▶ _TASK STATEMENT_: The result should be an exact copy of the lines from the one with "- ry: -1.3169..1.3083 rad" through the last line of the data below, both included.

BEGIN DATA EXCERPT

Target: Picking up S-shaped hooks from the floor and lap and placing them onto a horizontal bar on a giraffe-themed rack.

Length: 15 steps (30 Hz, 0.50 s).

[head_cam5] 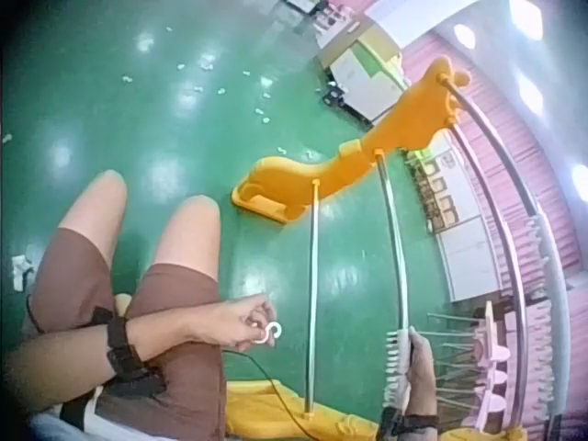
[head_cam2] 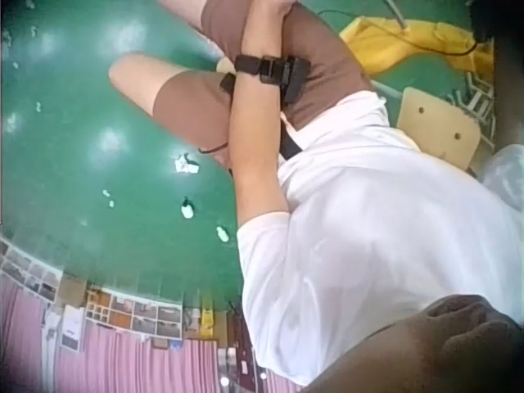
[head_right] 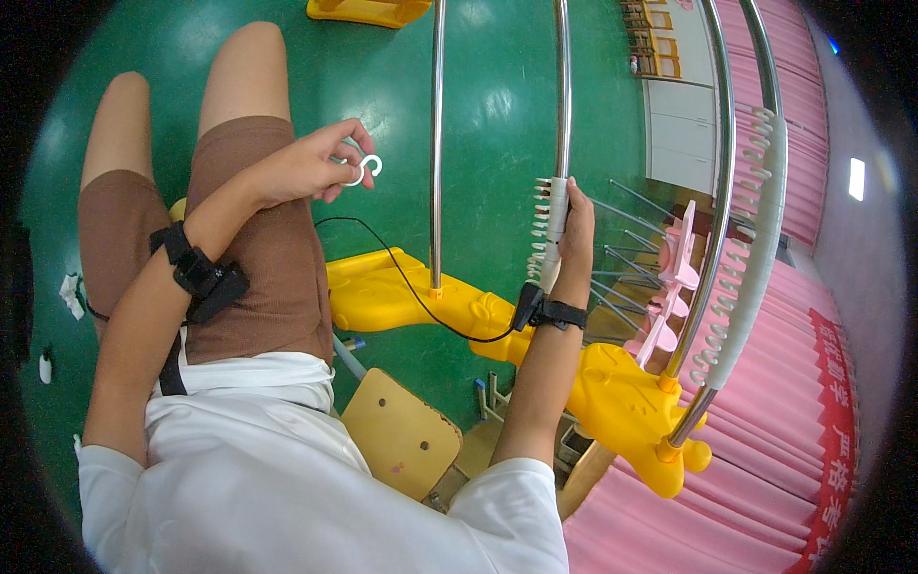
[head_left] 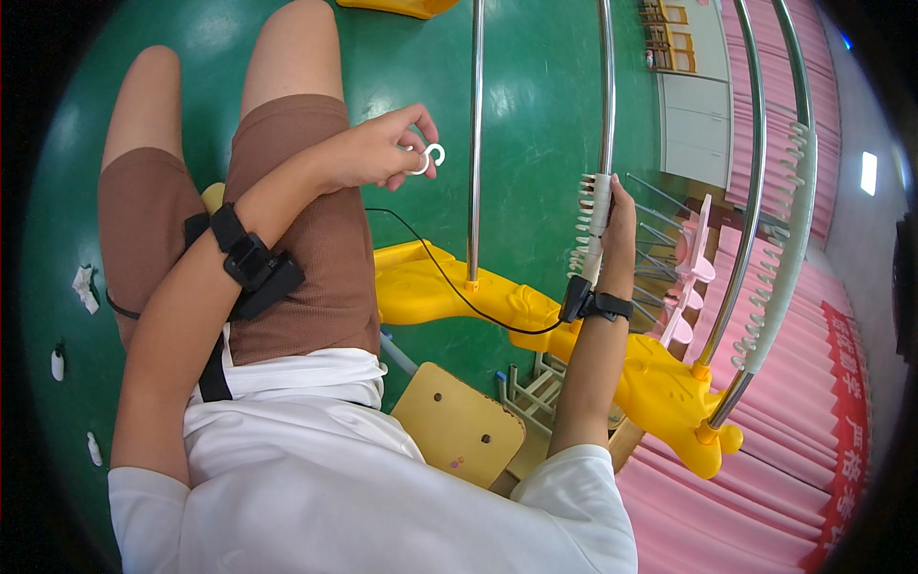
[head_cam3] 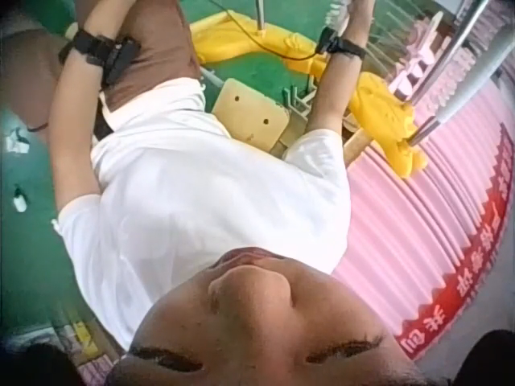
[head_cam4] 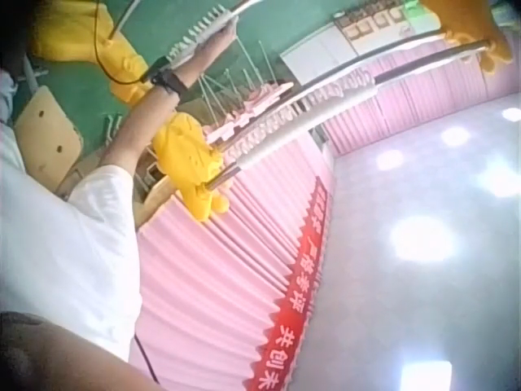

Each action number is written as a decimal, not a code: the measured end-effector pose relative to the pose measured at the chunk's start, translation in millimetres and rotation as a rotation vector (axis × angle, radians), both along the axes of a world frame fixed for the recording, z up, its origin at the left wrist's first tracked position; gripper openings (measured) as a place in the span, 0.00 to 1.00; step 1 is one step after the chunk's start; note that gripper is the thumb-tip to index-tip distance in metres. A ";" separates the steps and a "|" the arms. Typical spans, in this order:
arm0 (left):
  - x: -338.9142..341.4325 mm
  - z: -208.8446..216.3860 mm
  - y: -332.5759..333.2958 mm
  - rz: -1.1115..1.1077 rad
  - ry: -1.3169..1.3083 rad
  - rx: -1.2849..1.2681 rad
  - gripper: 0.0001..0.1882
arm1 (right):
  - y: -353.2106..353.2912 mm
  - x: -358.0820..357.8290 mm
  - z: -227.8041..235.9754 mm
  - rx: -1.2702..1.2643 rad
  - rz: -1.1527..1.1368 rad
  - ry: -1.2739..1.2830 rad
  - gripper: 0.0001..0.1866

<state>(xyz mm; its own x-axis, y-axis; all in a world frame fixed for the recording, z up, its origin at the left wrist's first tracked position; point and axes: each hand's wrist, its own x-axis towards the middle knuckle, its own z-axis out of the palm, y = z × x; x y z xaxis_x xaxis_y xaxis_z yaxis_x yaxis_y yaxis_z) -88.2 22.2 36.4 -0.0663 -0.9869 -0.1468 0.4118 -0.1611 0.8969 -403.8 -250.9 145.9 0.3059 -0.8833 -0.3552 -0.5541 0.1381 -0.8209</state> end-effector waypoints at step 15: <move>-0.3 -8.6 -4.5 -0.001 -0.078 -0.020 0.05 | 110.8 105.9 18.3 -1.108 0.632 0.413 0.22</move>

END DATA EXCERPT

▶ _YOUR RESPONSE_:
  - ry: -1.3169..1.3083 rad
  - rx: -1.2849..1.2681 rad
  - gripper: 0.0001..0.1882
arm1 (right):
  - y: -353.2106..353.2912 mm
  - x: -358.0820..357.8290 mm
  - z: -227.8041..235.9754 mm
  - rx: -1.2702..1.2643 rad
  - rz: -1.1527..1.1368 rad
  - ry: -1.2739..1.2830 rad
  - gripper: 0.0001..0.1866

<state>(xyz mm; its own x-axis, y-axis; all in a world frame fixed for the recording, z up, its origin at the left wrist's first tracked position; point and axes: each hand's wrist, its own x-axis towards the middle knuckle, its own z-axis out of the palm, y = z × x; x y z xaxis_x xaxis_y xaxis_z yaxis_x yaxis_y yaxis_z) -88.2 22.2 36.4 -0.0663 -0.9869 -0.1468 0.4118 -0.1611 0.8969 -403.8 -250.9 145.9 0.3059 -0.8833 -0.3552 -0.5541 0.1381 -0.8209</state> end-effector waypoints at step 15: <move>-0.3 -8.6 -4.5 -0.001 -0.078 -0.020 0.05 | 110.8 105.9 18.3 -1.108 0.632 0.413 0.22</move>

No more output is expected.